To diagnose cervicitis, a clinician will perform a pelvic exam. This exam includes a speculum exam with visual inspection of the cervix for abnormal discharge, which is usually purulent or bleeding from the cervix with little provocation. Swabs can be used to collect a sample of this discharge for inspection under a microscope and/or lab testing for gonorrhea, chlamydia, and Trichomonas vaginalis. A bimanual exam in which the clinician palpates the cervix to see if there is any associated pain should be done to assess for pelvic inflammatory disease.

== Prevention ==
The risk of contracting cervicitis from STIs can be reduced by using condoms during every sexual encounter. Condoms are effective against the spread of STIs like chlamydia and gonorrhea that cause cervicitis. Also, being in a long-term monogamous relationship with an uninfected partner can lower the risk of an STI.

Ensuring that foreign objects like tampons are properly placed in the vagina and following instructions how long to leave it inside, how often to change it, and/or how often to clean it can reduce the risk of cervicitis. In addition, avoiding potential irritants like douches and deodorant tampons can prevent cervicitis.

== Treatment ==
Non-infectious causes of cervicitis are primarily treated by eliminating or limiting exposure to the irritant. Antibiotics, usually azithromycin or doxycycline, or antiviral medications are used to treat infectious causes. Women at increased risk of sexually transmitted infections (i.e., less than 25 years of age and a new sexual partner, a sexual partner with other partners, or a sexual partner with a known sexually transmitted infection), should be treated presumptively for chlamydia and possibly gonorrhea, particularly if follow-up care cannot be ensured or diagnostic testing is not possible. For lower risk women, deferring treatment until test results are available is an option.

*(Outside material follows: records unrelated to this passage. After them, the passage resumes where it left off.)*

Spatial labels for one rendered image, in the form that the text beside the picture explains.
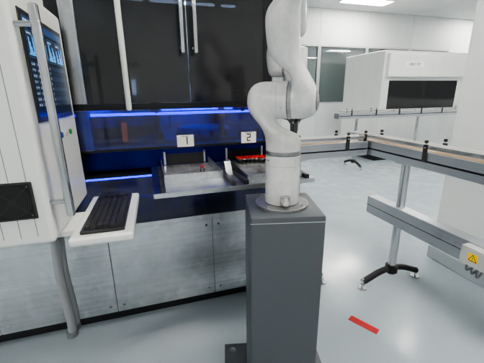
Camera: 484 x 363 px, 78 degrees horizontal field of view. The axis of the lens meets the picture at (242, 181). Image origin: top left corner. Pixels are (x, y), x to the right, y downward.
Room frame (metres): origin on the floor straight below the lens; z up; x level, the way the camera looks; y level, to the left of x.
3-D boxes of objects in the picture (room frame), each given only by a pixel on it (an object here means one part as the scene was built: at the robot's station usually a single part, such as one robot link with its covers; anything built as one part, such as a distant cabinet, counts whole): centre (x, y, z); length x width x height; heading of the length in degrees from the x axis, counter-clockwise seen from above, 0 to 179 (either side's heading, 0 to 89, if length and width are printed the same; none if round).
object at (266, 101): (1.03, -0.11, 1.16); 0.19 x 0.12 x 0.24; 72
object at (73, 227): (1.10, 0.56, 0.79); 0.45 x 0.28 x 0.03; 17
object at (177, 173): (1.43, 0.26, 0.90); 0.34 x 0.26 x 0.04; 17
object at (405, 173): (1.76, -1.00, 0.46); 0.09 x 0.09 x 0.77; 17
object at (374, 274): (1.76, -1.00, 0.07); 0.50 x 0.08 x 0.14; 107
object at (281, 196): (1.02, -0.14, 0.95); 0.19 x 0.19 x 0.18
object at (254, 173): (1.43, -0.10, 0.90); 0.34 x 0.26 x 0.04; 17
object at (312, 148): (1.94, -0.50, 0.92); 0.69 x 0.15 x 0.16; 107
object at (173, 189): (1.42, 0.08, 0.87); 0.70 x 0.48 x 0.02; 107
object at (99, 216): (1.10, 0.52, 0.82); 0.40 x 0.14 x 0.02; 16
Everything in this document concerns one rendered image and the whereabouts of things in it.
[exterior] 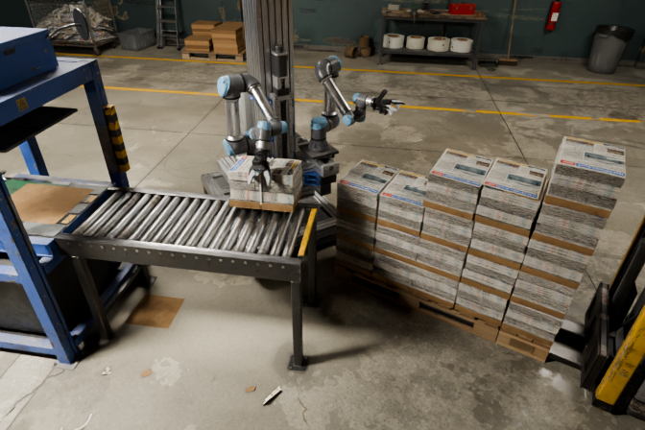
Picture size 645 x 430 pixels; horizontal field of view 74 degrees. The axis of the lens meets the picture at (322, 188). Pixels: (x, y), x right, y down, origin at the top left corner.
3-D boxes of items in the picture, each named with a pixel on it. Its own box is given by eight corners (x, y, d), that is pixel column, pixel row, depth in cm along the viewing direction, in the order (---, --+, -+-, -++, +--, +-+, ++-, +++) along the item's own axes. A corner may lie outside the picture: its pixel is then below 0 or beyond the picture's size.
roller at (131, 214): (154, 199, 272) (152, 192, 269) (112, 246, 232) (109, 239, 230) (146, 198, 273) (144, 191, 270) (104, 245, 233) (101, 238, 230)
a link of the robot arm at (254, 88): (253, 80, 277) (286, 137, 258) (237, 83, 272) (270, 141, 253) (255, 66, 268) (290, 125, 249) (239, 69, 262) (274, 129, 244)
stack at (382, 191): (355, 249, 350) (362, 157, 306) (506, 303, 301) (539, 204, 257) (333, 277, 321) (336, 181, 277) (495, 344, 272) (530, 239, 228)
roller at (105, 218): (134, 197, 274) (132, 190, 271) (89, 244, 234) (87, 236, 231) (127, 197, 274) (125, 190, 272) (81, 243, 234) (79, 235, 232)
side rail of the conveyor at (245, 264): (302, 275, 225) (302, 258, 218) (300, 283, 220) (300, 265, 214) (66, 249, 240) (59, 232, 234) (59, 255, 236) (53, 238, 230)
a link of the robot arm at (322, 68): (315, 59, 282) (355, 122, 285) (324, 55, 290) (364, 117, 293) (304, 68, 291) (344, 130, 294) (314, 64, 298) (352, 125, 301)

To reduce the risk of reinfection, women should abstain from sexual intercourse for seven days after treatment is started. Also, sexual partners (within the last sixty days) of anyone with infectious cervicitis should be referred for evaluation or treated through expedited partner therapy (EPT). EPT is the process by which a clinician treats the sexual partner of a patient diagnosed with a sexually transmitted infection without first meeting or examining the partner. Sexual partners should also avoid sexual intercourse until they and their partners are adequately treated.

Untreated cervicitis is also associated with an increased susceptibility to HIV infection. Women with infectious cervicitis should be tested for other sexually transmitted infections, including HIV and syphilis.

Cervicitis should be followed up. Women with a specific diagnosis of chlamydia, gonorrhea, or trichomonas should see a clinician in three months after treatment for repeat testing because they are at higher risk of getting reinfected, regardless of whether their sex partners were treated. Treatment in pregnant women is the same as those who are not pregnant.